Most Social Investigations take 90-120 days from first contact with the investigator although more complex situations may take longer. Much of the timing depends on how quickly appointments can be made with each party as well as the amount of records that must be reviewed.
GALs may stay on the case for extended periods of time until they are discharged by the court.
What does it cost?
Social Investigations are billed much like how your attorney bills you. We start with a $5,000 retainer (split according to the language of the court order) that is billed at $200/hour. Occasionally we take cases at reduced retainers based on need and current caseload.
Credit cards are accepted for all fees and can be billed to your card on file. I do not accept cash or checks.
How do I get started?
Forensic evaluations must be court ordered. You can speak with your attorney about recommending a Social Investigation or Guadian ad Litem.
You or your attorney can e-mail us at firstname.lastname@example.org for more information regarding current availability to take new cases, court order language, and instructions for serving court-related documents to ensure proper receipt.
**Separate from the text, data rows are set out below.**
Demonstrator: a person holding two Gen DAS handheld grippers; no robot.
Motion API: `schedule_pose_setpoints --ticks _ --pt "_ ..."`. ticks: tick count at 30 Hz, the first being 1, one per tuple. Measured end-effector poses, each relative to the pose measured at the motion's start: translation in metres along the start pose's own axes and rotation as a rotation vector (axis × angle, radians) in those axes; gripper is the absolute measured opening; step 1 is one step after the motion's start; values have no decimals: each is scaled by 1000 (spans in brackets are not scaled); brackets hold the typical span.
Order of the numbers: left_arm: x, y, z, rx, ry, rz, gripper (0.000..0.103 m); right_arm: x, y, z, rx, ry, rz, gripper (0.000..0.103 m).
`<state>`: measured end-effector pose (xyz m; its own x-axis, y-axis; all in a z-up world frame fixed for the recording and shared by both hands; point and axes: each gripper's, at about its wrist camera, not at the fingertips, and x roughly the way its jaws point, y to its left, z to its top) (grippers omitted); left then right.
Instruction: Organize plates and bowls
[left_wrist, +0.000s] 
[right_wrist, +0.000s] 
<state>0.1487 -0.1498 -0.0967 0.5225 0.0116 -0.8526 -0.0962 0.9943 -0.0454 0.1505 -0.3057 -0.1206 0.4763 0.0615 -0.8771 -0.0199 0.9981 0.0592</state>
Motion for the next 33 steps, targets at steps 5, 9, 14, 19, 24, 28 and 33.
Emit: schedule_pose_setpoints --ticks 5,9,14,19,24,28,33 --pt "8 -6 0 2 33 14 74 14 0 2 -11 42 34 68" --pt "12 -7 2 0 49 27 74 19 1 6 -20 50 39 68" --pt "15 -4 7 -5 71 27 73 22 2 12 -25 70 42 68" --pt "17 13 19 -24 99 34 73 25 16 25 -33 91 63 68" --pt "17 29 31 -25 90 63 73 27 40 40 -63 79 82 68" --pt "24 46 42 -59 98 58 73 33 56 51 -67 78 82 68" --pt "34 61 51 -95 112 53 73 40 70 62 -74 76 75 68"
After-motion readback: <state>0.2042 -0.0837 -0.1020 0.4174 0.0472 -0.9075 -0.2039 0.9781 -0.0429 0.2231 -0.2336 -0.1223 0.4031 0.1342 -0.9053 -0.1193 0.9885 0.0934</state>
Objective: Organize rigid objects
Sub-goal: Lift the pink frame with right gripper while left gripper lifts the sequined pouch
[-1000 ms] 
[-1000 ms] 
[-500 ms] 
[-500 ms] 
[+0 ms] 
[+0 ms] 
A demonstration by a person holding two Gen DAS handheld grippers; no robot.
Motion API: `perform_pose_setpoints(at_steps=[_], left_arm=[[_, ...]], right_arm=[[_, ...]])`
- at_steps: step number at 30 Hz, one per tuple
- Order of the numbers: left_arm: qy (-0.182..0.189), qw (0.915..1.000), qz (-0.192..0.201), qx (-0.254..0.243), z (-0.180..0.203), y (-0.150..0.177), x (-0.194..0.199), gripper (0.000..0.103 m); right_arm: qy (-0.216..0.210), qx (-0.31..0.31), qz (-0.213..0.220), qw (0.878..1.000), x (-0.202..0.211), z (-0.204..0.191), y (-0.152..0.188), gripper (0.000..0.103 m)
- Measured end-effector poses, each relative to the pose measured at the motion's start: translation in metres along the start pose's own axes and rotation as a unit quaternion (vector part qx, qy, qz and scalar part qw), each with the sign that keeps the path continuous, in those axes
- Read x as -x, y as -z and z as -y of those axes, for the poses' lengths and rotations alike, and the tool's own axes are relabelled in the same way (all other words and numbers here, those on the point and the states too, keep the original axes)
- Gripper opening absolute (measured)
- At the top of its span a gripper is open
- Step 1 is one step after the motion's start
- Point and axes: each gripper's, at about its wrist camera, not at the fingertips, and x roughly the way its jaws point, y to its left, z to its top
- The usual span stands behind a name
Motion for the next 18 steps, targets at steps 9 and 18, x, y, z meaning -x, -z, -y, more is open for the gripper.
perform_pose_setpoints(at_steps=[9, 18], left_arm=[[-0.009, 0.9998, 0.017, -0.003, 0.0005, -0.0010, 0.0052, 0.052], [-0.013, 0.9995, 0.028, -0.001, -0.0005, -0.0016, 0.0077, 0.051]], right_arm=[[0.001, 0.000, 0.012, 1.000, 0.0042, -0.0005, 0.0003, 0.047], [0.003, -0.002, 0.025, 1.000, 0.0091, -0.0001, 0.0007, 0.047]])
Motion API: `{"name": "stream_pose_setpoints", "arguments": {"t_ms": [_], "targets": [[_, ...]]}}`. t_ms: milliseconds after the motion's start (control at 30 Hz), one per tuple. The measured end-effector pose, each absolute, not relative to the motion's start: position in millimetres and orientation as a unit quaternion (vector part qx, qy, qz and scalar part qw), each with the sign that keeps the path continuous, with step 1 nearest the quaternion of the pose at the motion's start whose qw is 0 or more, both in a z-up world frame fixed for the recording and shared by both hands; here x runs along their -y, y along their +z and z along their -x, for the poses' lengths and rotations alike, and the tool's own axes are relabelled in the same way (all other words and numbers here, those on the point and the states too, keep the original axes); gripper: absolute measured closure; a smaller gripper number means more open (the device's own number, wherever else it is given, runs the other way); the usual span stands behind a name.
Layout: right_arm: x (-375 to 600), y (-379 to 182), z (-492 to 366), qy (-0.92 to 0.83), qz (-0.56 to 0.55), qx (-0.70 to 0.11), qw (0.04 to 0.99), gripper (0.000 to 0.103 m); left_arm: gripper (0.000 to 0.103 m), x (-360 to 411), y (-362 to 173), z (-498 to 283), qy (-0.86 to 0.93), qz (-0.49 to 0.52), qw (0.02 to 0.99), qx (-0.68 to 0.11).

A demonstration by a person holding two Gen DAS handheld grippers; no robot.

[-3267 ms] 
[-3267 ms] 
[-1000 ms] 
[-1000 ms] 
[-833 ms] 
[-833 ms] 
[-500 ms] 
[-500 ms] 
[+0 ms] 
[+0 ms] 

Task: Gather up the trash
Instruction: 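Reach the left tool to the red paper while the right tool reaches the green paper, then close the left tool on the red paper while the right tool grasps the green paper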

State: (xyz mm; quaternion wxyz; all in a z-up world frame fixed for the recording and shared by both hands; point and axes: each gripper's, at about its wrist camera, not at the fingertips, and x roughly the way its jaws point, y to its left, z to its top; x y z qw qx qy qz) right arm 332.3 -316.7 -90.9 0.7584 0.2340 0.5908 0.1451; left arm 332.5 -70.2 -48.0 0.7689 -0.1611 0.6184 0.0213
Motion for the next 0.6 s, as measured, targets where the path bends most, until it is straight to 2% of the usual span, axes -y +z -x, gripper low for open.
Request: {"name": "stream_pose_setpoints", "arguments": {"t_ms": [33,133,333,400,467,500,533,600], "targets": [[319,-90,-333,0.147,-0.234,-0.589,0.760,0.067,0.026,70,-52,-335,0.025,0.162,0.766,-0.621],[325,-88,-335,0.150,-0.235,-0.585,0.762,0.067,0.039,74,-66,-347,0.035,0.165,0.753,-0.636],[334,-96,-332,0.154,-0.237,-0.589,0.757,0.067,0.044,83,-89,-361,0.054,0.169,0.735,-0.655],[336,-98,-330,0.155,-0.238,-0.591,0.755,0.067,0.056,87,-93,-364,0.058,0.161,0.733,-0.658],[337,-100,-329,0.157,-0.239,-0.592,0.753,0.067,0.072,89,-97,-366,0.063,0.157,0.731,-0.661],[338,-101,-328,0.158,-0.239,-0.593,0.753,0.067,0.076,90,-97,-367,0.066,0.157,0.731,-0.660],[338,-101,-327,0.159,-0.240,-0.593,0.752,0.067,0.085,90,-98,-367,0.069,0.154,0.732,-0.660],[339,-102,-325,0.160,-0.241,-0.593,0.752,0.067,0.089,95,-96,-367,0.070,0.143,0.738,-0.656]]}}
Do I need a Social Investigation or GAL?
Good question! We always recommend speaking with your attorney about which process may be best for your specific case.
In general, you can consider that the Social Investigation is to evaluate custody (in Florida- that means time-sharing and parental decision-making) and ends in a formal report making recommendations to the Court. The investigator is not a party to the case and is a hired expert who may be called into court to testify.
In general, a court ordered GAL is an advocate for the child who participates in the ongoing legal process to navigate overall issues as an impartial party. The GAL makes recommendations to the Court regarding the best interest of the child.
Does the Social Investigator or GAL "make decisions"?
While the investigator or GAL does make recommendations to the Court, the judge is the ultimate decision-maker.